** EXERCISE INSTRUCTIONS **
For the data that follows, report how many lines contain the word "round", and nothing else.

[Records from a data source]
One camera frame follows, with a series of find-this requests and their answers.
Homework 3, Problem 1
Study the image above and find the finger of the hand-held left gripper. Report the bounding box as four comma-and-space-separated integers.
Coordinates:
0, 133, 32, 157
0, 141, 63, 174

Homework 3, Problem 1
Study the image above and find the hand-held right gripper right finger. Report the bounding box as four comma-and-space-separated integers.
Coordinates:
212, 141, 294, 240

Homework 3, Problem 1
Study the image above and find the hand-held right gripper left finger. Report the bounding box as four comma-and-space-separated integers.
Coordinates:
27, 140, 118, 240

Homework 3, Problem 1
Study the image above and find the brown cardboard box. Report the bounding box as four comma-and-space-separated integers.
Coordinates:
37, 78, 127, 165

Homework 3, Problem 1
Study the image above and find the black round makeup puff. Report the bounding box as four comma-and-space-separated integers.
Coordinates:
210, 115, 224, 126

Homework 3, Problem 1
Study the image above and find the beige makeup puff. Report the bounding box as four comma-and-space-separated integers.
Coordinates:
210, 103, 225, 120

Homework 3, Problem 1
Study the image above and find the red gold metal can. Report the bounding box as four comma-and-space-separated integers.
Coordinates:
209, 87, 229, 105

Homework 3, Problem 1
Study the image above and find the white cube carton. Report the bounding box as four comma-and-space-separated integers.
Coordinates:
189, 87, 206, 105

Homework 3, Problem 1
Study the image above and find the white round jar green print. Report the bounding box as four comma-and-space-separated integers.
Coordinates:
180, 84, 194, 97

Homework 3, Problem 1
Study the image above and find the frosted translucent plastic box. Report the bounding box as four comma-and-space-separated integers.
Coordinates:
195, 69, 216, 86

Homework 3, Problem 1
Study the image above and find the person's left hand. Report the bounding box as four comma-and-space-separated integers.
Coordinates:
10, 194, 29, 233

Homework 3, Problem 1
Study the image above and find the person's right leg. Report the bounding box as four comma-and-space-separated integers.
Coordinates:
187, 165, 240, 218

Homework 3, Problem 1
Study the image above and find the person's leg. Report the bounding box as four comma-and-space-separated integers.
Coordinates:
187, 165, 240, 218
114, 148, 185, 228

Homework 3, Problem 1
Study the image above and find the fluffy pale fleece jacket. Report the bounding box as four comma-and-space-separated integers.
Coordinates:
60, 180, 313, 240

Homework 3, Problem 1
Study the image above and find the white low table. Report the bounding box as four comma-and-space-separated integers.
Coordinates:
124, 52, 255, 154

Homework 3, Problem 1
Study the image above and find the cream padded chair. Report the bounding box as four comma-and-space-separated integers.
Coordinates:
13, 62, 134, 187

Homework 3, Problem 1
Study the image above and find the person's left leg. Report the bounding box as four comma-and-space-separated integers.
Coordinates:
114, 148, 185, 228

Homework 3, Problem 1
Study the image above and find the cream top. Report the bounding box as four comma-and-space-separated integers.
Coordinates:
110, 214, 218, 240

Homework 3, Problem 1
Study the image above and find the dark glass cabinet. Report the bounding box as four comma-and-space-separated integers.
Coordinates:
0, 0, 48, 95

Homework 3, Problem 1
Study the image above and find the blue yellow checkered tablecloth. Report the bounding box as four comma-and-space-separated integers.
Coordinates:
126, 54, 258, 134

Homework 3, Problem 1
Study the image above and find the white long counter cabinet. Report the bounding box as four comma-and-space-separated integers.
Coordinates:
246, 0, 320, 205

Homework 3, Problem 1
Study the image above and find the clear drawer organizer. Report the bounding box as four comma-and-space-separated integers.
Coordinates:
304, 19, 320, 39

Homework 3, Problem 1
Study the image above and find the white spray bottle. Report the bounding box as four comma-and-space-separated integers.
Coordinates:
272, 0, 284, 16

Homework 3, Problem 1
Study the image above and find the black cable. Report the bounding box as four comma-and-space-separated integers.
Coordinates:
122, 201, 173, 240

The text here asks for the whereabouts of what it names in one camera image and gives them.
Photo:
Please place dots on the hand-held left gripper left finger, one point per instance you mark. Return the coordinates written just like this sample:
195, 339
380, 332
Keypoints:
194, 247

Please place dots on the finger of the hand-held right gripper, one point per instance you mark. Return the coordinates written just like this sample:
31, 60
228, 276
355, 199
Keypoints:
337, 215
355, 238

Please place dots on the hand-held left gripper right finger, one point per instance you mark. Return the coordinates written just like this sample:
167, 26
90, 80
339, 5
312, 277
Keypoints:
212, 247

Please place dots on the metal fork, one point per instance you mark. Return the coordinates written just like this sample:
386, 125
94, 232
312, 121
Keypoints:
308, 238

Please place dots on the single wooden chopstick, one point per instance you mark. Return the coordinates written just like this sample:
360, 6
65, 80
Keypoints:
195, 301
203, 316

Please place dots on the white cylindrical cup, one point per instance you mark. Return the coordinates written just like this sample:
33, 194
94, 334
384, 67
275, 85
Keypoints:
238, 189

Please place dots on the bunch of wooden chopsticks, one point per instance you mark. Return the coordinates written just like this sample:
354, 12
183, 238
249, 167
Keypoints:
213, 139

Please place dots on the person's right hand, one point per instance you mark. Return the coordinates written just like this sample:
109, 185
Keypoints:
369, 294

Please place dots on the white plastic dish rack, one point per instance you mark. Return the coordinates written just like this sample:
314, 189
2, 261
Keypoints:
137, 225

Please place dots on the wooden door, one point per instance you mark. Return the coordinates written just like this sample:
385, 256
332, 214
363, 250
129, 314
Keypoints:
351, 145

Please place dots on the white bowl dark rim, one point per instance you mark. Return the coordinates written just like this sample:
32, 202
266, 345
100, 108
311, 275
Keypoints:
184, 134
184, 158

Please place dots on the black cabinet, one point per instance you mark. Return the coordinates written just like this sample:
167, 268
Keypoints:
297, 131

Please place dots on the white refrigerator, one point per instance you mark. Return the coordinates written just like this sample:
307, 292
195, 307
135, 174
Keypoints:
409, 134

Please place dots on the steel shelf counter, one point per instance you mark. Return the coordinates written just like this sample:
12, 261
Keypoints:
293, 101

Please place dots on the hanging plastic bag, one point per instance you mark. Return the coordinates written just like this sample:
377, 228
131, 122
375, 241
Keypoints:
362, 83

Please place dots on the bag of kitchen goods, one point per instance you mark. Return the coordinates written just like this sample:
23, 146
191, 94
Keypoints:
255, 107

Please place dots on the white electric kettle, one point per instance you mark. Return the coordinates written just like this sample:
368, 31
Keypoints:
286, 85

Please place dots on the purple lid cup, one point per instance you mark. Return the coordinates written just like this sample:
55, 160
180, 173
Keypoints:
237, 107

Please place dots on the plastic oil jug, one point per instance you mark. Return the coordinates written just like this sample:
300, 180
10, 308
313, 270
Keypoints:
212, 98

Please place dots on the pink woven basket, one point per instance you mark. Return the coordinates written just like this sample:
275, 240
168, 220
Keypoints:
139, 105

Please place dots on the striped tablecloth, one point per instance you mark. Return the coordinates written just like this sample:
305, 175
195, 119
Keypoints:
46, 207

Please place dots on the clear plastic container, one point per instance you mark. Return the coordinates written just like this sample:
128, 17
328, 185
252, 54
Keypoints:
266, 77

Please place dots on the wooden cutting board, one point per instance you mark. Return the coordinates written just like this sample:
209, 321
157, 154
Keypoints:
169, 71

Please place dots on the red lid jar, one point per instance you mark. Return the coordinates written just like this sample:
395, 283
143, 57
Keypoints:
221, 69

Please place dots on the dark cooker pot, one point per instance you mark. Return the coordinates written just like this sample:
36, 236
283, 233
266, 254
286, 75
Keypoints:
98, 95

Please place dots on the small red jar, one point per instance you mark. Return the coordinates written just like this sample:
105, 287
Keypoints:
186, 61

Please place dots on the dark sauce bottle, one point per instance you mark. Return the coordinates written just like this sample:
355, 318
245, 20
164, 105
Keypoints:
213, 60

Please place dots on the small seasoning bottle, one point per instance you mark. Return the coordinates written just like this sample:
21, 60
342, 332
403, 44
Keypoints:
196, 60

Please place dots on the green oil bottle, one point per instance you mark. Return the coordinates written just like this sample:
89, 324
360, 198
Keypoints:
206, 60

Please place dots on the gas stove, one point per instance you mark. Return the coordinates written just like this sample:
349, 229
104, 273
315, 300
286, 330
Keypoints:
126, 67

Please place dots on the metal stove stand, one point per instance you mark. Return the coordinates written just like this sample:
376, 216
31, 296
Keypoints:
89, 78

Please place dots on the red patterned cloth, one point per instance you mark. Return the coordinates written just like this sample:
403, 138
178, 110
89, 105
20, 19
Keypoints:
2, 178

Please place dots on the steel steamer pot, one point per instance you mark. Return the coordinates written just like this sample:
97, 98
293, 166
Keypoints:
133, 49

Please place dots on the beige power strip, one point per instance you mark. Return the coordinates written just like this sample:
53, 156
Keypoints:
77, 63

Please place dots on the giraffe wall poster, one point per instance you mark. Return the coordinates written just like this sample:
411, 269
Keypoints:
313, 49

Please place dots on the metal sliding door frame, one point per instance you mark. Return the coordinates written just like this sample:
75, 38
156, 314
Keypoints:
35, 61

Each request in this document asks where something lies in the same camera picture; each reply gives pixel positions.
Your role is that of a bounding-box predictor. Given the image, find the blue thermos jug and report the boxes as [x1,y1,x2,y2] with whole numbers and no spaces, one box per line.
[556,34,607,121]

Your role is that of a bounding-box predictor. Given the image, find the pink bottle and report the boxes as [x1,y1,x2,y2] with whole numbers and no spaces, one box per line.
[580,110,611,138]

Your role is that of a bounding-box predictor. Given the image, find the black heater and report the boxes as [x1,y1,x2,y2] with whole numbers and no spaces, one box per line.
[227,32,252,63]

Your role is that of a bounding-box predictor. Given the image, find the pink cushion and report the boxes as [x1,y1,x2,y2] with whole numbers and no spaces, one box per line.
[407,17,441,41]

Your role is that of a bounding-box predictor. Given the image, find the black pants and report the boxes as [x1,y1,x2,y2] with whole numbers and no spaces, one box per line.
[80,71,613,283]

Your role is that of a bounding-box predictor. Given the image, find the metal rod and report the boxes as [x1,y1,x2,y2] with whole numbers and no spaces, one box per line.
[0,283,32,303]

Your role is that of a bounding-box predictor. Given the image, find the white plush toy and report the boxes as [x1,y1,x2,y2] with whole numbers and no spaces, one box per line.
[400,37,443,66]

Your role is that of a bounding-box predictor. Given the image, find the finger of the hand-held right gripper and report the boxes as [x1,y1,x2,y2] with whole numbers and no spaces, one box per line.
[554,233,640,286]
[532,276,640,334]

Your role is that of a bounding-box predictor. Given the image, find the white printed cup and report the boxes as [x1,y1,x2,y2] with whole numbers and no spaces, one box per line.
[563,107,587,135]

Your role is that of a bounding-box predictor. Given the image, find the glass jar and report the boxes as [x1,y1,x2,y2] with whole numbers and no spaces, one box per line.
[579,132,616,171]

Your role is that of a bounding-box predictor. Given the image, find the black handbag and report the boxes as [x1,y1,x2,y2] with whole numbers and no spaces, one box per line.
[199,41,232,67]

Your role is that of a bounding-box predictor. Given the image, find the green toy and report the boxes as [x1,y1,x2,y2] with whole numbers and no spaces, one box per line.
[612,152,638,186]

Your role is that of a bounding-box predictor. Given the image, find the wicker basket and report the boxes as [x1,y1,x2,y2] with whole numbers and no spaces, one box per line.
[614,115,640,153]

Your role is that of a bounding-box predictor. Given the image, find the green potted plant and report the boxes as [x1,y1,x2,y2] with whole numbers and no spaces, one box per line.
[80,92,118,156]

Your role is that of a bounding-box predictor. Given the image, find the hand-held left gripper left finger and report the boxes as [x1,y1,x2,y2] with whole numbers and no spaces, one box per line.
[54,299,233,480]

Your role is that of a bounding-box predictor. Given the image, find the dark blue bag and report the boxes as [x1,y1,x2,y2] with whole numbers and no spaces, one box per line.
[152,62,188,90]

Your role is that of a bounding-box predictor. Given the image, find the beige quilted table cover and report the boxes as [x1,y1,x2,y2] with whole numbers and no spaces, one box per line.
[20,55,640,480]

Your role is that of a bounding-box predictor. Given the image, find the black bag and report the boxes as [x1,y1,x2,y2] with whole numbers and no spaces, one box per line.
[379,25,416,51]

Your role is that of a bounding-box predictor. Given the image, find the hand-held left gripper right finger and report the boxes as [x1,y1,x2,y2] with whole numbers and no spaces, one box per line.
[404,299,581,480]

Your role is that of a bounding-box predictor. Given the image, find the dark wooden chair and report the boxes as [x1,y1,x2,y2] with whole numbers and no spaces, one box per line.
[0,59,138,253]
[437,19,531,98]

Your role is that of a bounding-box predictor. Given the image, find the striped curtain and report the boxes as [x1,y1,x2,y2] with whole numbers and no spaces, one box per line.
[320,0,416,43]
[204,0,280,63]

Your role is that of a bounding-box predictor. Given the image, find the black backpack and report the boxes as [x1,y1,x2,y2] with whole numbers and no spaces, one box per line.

** COMPLETED TASK **
2